= R. G. Howarth =

Robert Guy Howarth (10 May 1906 — 21 January 1974) was an Australian scholar, literary critic and poet.

==Early life==
Howarth was born in Tenterfield, New South Wales, on 10 May 1906, the son of Australian-born parents, his father being a school teacher.

He was educated at Fort Street High School, the University of Sydney (BA, 1929), where he won first-class honours, the medal in English and the Wentworth travelling fellowship. He then studied at Oxford University (B.Litt., 1931), where he specialised in seventeenth-century poetry, and edited and published several books between 1931 and 1933.

==Career==
===Academia===
He was appointed lecturer in English at Sydney University in 1933.

In 1948 Howarth was appointed reader in English literature. He was elected a fellow (1952) of the Royal Society of Literature of the United Kingdom, and was a foundation member (1954–55) of the Australian Humanities Research Council, a member (1950–55) of the advisory board of the Commonwealth Literary Fund and president (1947–55) of the Sydney branch of the English Association.

Disappointed at not being appointed to the Challis Chair in English Literature at the University of Sydney in 1955, he accepted the Arderne Chair of English literature at the University of Cape Town. Here he taught J. M. Coetzee, who had a high opinion of him. He initiated a course in creative writing and included South African authors in his courses (which was unusual at the time). He also started the journal A Literary Miscellany, with Jonty Driver. Here he was known as Guy.

Awarded grants by the Commonwealth Literary Fund in 1971 and 1972 to prepare an edition of the letters of Norman Lindsay, Howarth returned to Sydney.

===Expertise and publications===
He established a reputation as an expert in Elizabethan tragedy and Restoration comedy. He introduced modernist and contemporary writers, and Australian writers, into the curriculum. In 1939 he persuaded the Australian English Association to publish under his editorship the journal Southerly. Through his role editing Southerly, and as a literary critic for The Sydney Morning Herald, he influenced the development of Australian literature.

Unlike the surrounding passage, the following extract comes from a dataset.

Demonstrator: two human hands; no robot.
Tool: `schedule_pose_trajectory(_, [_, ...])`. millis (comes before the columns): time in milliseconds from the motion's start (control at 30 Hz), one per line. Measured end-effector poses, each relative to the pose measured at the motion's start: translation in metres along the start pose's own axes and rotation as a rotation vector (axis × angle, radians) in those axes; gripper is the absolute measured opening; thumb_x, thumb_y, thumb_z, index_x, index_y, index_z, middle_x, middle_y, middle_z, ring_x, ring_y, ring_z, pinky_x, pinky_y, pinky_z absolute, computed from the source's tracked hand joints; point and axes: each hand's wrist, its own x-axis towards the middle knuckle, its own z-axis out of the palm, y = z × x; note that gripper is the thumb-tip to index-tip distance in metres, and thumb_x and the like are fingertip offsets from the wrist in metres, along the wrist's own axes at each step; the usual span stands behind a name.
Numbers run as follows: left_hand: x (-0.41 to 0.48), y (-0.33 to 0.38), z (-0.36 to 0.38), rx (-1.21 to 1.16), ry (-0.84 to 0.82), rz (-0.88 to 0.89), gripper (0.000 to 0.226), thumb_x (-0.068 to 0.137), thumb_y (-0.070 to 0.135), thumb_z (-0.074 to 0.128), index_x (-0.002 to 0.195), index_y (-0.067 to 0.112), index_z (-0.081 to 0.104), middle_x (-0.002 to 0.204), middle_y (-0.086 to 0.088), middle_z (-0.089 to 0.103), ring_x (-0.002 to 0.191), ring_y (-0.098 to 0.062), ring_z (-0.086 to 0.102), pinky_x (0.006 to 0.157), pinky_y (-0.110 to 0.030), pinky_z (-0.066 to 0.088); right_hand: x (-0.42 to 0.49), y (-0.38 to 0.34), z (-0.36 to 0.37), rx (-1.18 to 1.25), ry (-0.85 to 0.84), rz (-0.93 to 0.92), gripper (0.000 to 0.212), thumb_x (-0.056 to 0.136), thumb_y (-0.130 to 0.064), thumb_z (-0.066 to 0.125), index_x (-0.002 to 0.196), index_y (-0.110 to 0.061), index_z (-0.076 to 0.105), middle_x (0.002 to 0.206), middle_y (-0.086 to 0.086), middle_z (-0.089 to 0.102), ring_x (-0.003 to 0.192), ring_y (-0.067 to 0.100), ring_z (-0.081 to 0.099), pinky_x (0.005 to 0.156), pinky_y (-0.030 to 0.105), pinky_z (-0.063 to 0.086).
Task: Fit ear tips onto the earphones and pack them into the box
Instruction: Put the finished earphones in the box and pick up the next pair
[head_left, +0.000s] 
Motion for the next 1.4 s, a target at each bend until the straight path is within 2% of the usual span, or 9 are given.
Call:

He also edited or wrote introductions for works by Hugh McCrae and Joseph Furphy, William Hay's The Escape of the Notorious Sir William Heans (Melbourne, 2nd ed. 1955) and, with Australian poets John Thompson and Kenneth Slessor, The Penguin Book of Australian Verse (London, 1958).

He became an authority on Slessor, and concentrated research into Jacobean dramatist John Webster, with the intention of publishing a book about him, which did not eventuate.

==Later life, family, legacy==
On 30 December 1973 he suffered a fractured skull when he was struck by a motorcycle in George Street, Sydney, and died on 21 January 1974 in Sydney Hospital.

He had married, aged 19, the 16-year-old Sylvia Marjorie Beryl Smith, a stenographer, in 1925. They had three sons: Philip (born 1925), Anthony (born 1930) and Geoffrey (born 1933); she divorced him in September 1948. On 12 November that year at the registrar general's office, Sydney, he married Lilian Irene Shephard, née Flynn, a clerk and a divorcee. They were divorced in 1964.

Lilian was the beneficiary of his will, and she sold his library and manuscripts as a "collection entire" to the University of Texas at Austin.

The Letters of Norman Lindsay (1979) was completed by Anthony Barker.